# What the task asks
The lines wanted are those in the data below that include "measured".

# Data excerpt

* * * * * * * * *

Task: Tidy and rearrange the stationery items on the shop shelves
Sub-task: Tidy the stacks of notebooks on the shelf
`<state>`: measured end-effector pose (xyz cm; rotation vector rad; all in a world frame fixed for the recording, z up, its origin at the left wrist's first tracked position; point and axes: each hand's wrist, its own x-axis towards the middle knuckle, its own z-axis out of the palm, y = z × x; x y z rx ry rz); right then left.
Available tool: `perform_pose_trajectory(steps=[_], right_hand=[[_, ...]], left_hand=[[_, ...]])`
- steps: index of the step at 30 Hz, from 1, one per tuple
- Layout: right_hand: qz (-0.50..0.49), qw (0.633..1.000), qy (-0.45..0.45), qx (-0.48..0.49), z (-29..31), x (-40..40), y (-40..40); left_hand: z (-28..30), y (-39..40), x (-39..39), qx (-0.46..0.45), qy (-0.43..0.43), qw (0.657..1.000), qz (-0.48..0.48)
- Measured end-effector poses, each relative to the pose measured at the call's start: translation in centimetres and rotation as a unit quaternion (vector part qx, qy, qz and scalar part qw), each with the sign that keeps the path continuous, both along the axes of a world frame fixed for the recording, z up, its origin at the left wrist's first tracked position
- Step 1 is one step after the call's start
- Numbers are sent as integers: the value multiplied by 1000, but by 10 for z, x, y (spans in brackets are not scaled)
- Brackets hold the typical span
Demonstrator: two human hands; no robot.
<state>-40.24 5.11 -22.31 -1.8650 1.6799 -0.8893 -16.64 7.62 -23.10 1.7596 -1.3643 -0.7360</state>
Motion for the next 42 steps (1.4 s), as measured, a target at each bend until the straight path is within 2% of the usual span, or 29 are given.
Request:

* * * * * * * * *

# Your solution
`<state>`: measured end-effector pose (xyz cm; rotation vector rad; all in a world frame fixed for the recording, z up, its origin at the left wrist's first tracked position; point and axes: each hand's wrist, its own x-axis towards the middle knuckle, its own z-axis out of the palm, y = z × x; x y z rx ry rz); right then left.
- Measured end-effector poses, each relative to the pose measured at the call's start: translation in centimetres and rotation as a unit quaternion (vector part qx, qy, qz and scalar part qw), each with the sign that keeps the path continuous, both along the axes of a world frame fixed for the recording, z up, its origin at the left wrist's first tracked position
Motion for the next 42 steps (1.4 s), as measured, a target at each bend until the straight path is within 2% of the usual span, or 29 are given.

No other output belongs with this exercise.